## The problem
The listing is to be reproduced in full, with no character altered.
*** Opening Exercise data ***
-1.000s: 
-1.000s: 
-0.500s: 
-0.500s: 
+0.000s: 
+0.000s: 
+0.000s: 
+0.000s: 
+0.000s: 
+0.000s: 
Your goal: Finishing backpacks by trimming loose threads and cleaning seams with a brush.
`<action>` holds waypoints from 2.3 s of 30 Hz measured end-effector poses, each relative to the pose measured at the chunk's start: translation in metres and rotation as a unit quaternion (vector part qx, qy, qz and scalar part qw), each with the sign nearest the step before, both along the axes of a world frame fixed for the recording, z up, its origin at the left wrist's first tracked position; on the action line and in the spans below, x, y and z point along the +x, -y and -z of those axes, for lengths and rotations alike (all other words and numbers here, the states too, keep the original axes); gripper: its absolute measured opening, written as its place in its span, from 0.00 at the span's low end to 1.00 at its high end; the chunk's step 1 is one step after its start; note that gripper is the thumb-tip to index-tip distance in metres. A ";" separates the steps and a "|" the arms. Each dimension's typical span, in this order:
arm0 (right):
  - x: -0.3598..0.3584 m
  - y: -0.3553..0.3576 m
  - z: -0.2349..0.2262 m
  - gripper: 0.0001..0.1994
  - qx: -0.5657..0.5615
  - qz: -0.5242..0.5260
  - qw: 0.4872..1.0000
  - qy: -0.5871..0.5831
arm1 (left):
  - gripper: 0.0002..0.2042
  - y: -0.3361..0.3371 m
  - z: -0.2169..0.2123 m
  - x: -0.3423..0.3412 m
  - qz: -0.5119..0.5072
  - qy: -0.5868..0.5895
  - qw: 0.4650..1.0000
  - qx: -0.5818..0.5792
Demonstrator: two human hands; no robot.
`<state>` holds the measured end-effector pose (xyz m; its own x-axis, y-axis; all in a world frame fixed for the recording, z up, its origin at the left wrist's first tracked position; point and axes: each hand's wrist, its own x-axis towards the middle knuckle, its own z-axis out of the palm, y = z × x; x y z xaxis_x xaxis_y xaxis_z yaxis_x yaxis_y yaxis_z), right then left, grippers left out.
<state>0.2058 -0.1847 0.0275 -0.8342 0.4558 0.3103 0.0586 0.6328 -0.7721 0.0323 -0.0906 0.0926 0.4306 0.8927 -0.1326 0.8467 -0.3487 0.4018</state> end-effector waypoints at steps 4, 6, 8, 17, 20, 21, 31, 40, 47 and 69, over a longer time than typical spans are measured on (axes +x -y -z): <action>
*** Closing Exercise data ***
## Solution
-1.000s: 
-1.000s: 
-0.500s: 
-0.500s: 
+0.000s: 
+0.000s: 
+0.000s: 
+0.000s: 
+0.000s: 
+0.000s: 
Your goal: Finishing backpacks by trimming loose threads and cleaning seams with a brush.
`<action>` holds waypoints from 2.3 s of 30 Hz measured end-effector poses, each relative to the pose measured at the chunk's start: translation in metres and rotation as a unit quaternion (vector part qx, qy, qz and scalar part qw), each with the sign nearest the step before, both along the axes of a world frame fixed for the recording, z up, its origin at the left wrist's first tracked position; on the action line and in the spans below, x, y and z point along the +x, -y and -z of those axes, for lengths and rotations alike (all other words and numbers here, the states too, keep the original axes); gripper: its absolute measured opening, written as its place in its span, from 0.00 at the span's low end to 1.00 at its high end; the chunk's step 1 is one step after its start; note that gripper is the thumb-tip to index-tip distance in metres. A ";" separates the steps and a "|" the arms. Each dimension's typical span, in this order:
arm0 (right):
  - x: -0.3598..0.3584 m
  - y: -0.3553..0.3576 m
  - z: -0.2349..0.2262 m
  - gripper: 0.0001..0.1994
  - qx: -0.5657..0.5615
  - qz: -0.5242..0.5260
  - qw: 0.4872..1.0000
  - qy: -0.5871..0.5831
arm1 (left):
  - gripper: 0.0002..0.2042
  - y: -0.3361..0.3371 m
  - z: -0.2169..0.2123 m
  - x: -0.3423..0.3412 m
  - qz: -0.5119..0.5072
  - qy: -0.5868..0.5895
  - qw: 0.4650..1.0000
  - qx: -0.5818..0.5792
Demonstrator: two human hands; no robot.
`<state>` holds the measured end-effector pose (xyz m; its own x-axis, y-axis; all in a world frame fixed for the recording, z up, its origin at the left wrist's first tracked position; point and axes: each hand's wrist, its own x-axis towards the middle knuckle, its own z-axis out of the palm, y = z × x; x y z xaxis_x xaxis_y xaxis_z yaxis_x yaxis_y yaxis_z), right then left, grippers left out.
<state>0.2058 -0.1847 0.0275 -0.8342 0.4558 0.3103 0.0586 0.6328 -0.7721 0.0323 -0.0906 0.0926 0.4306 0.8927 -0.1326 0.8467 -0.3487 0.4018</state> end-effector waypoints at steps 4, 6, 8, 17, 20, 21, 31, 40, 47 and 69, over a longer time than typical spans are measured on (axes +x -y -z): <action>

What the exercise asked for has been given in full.